Meet this 14-year-old wildlife photographer Amoghavarsham. From India’s national pride - the mighty tiger, majestic elephants, chirpy birds flying up the high skies, tiny insects or colourful butterflies – nothing misses this teenager’s lens.
Though young in age but his maturity in his work matches any acclaimed photographer.
Amoghavarsham – the young wildlife photographer displayed his magical work at an exhibition ‘The Moghi’s Tale’ at Bengaluru’s Chitrakala Parishad from June 1 to June 5. The conclusion of the exhibit coincides with the World Environment Day, and the photographs displayed carried a message for conserving wildlife.
A ninth-grade student was inspired by his parents to take up the lens as they like to travel in forests, bird sanctuaries and wildlife reserves. “My parents used to travel a lot to the forests when I was three to four years old. I used observe the creatures of the moth nature and I used to search for more information about them”.
The exhibition was inaugurated by Senior Editor Vishweshwar Bhatt. Dr Sanjay Gubbi, Rohit Verma, Dr Bindu Hari, Prashant Prakash and Malathy Narayan were also present at the inauguration.
Amogha’s father, Dr. PS Harsha is an IPS officer and well known in wildlife field Chaitra. “When my parents knew my interests in clicking pictures of wild animals and birds they started taking me along,” said Amoghavarsham who wants to take up wildlife photography as a career.
With his parents, he clicked pictures in reserve forests and a tiger reserve, Nagarhole, Bandipur forest, Western Ghats, BR Hills and MM Hills. Clicking pictures of tigers excites the young photographer the most. “One has to wait for hours to capture a tiger in the lens of a camera. From no where this giant creature emerges and in three-four minutes he disappears into the bushes. So one has a very short span of time to click its photographs,” revealed Amogha.
Butterflies and birds near his home also take Amogha’s attention. “One has to be really silent and quiet to click their pictures,” said Amogha who has learnt to keep patience unlike many youngsters of his age. The lockdown during the Covid19 pandemic proved a boon for Amogha, as he got lots of time to be around nature and capture the wildlife.

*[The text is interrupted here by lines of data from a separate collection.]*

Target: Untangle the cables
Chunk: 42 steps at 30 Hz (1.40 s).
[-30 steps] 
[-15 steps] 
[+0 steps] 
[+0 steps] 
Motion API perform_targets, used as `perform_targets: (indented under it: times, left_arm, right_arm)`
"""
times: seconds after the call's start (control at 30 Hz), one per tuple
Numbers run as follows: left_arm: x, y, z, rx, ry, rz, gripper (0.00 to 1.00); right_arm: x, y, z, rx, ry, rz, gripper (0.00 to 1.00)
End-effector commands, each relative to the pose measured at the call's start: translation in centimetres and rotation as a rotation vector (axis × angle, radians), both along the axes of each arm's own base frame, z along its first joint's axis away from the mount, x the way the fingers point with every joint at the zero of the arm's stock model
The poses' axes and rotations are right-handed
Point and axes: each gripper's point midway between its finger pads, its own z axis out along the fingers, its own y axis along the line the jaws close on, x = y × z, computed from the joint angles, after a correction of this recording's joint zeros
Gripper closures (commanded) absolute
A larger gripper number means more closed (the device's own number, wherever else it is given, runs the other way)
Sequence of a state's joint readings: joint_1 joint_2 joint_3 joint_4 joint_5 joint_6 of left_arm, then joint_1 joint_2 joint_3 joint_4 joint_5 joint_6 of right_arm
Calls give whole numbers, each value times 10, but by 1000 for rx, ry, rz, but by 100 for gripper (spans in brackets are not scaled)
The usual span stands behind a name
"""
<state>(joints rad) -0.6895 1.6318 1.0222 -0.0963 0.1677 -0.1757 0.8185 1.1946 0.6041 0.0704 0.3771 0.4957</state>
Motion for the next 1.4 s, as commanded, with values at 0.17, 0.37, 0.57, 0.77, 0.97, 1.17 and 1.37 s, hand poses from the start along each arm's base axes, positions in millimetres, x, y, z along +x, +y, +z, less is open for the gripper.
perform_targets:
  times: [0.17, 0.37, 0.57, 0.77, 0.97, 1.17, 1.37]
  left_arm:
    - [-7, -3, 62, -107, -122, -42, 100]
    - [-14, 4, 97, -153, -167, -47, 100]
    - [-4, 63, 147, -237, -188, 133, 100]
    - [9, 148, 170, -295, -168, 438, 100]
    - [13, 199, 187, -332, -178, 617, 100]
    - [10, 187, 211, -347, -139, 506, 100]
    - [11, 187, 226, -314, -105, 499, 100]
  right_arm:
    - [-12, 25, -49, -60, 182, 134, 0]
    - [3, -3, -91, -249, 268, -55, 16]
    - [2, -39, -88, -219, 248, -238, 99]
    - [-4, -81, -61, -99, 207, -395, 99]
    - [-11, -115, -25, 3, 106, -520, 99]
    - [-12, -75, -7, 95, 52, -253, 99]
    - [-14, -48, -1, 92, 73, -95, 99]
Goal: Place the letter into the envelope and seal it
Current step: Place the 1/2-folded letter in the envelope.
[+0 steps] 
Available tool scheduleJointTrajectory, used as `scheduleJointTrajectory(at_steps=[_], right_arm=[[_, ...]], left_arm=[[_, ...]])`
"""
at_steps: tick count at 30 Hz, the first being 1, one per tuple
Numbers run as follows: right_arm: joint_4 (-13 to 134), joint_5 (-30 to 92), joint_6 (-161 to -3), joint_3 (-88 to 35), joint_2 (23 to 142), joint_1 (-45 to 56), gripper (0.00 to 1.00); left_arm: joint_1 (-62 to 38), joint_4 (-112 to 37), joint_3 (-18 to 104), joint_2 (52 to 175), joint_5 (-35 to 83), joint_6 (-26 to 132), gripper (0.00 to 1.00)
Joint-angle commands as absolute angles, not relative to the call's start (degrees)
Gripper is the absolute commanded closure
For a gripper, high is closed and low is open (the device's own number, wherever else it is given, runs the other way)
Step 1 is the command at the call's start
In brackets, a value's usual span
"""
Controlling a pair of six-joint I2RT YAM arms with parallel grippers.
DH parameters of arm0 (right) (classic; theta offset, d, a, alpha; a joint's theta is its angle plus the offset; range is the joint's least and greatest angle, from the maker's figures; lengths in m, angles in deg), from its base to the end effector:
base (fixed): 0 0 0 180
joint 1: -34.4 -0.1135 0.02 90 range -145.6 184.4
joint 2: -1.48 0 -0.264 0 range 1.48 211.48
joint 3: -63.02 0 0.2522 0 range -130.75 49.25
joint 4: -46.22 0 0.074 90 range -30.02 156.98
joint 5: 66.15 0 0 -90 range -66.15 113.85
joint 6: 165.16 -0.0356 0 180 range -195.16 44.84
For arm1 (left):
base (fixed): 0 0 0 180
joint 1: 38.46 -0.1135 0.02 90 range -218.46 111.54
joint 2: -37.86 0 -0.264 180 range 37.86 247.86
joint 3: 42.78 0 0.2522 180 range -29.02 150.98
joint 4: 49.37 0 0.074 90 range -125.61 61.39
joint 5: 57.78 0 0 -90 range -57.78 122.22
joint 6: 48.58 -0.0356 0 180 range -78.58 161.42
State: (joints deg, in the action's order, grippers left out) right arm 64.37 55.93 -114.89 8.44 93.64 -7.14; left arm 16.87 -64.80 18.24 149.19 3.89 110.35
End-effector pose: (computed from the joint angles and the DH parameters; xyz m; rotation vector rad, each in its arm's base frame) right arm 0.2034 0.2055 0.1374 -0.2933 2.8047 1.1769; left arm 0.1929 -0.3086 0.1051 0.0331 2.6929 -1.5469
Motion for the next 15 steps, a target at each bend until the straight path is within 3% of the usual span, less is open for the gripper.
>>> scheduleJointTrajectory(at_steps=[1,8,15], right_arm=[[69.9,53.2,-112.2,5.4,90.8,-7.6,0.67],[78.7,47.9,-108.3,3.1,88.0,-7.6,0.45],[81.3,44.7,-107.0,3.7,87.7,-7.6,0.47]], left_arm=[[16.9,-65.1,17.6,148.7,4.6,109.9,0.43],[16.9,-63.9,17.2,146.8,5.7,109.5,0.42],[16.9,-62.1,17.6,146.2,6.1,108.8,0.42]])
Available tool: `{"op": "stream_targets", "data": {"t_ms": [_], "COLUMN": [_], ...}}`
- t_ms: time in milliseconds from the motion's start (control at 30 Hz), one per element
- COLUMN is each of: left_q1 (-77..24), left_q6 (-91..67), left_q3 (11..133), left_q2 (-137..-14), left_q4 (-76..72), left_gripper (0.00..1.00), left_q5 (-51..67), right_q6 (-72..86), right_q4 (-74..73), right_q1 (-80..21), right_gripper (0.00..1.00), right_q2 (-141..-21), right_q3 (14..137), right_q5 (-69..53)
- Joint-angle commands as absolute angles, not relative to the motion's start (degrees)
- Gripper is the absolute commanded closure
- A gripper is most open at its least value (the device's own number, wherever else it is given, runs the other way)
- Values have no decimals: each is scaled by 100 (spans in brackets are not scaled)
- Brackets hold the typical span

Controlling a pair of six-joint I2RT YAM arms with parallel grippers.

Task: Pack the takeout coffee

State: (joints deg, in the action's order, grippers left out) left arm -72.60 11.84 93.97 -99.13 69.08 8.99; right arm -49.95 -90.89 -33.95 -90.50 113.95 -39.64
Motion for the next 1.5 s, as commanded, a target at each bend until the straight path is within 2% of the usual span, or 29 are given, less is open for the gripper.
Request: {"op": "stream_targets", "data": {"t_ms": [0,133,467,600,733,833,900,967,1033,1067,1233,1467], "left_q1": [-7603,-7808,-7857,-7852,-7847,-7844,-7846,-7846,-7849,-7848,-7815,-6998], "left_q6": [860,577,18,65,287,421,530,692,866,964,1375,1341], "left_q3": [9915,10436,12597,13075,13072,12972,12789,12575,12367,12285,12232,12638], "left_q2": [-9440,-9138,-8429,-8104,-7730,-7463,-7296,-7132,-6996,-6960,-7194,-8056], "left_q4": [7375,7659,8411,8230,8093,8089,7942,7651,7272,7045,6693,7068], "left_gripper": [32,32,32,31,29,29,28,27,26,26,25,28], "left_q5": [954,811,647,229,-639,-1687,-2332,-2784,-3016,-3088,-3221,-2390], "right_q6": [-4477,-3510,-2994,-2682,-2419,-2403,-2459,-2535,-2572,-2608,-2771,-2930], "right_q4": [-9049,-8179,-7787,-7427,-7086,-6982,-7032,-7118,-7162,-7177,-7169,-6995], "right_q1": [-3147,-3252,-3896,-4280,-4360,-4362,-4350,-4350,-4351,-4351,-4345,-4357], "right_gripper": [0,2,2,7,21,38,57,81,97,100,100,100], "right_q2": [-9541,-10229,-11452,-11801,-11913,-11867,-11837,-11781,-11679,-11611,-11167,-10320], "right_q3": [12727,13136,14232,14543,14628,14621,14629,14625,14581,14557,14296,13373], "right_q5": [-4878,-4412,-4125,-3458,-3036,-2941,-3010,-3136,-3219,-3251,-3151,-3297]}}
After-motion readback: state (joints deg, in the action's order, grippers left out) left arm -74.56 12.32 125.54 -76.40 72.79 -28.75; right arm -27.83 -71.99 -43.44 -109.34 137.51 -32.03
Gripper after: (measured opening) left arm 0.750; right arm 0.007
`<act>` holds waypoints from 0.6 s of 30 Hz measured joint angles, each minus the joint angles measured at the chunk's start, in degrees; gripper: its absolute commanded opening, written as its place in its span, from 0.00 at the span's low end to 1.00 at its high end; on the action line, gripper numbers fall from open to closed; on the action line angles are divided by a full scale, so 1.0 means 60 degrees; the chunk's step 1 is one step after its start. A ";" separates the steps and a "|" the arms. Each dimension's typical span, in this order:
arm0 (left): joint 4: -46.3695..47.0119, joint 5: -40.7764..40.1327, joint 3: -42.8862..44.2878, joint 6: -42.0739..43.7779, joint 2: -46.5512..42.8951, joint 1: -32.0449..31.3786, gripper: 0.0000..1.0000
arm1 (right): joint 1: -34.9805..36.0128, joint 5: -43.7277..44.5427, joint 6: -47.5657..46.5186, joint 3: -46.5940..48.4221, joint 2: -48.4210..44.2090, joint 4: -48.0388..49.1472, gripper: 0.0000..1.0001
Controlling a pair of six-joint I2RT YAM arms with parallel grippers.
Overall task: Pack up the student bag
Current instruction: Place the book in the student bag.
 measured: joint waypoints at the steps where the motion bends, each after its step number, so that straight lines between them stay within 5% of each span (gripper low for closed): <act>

There were a total of 113 photographs at the exhibition. Amongst these are 3 landscape photographs, 52 bird photographs, 23 photographs of herbivores, 20 photographs of tigers, 11 photographs of other carnivores and 5 photographs of butterflies. This young photographer has proven himself that he is no less than any other older photographers
In a tweet, Bhatt said, “Participated in a wildlife photo exhibition and the release of the first film of wildlife conservation series of Amoghavarsha Patlapati, son of Dr. PS Harsha, IPS. Amoghavarsha has proved beyond doubt that he has heart in his clicking finger!”
Speaking at the event, Sanjay Gubbi, Senior Scientist from Holematthi Nature Foundation said, “Amogha is just not Amogha, he is an icon for the young people that you can all become and all that you want and reach a higher stage of life if you all put in effort and work sincerely. a lot of things can be achieved like this.”
Dr Bindhu Hari said, “Amoghavarsham has created a wonderful understanding about wildlife protection among students. His interest and dedication is such that it inspires others too. Amoghavarsham has captured all these beautiful images after dedicated trips to Karnataka’s Nagarhole, Bandipur, Dandeli, Male Mahadeshwara hills, Biligiri Rangana Betta among other locations. He has been learning about photography since the age of 8 and he really loves wild animals, especially tigers. He loves to photograph them.”
In his photography exhibition Amogha came with a message for conserving the environment. “Photography is a tool to conserve nature and whenever youngsters and other people see my work they will be attracted to nature and will certainly fall in love with nature and get motivated to conserve it,” said young Amoghavarsham.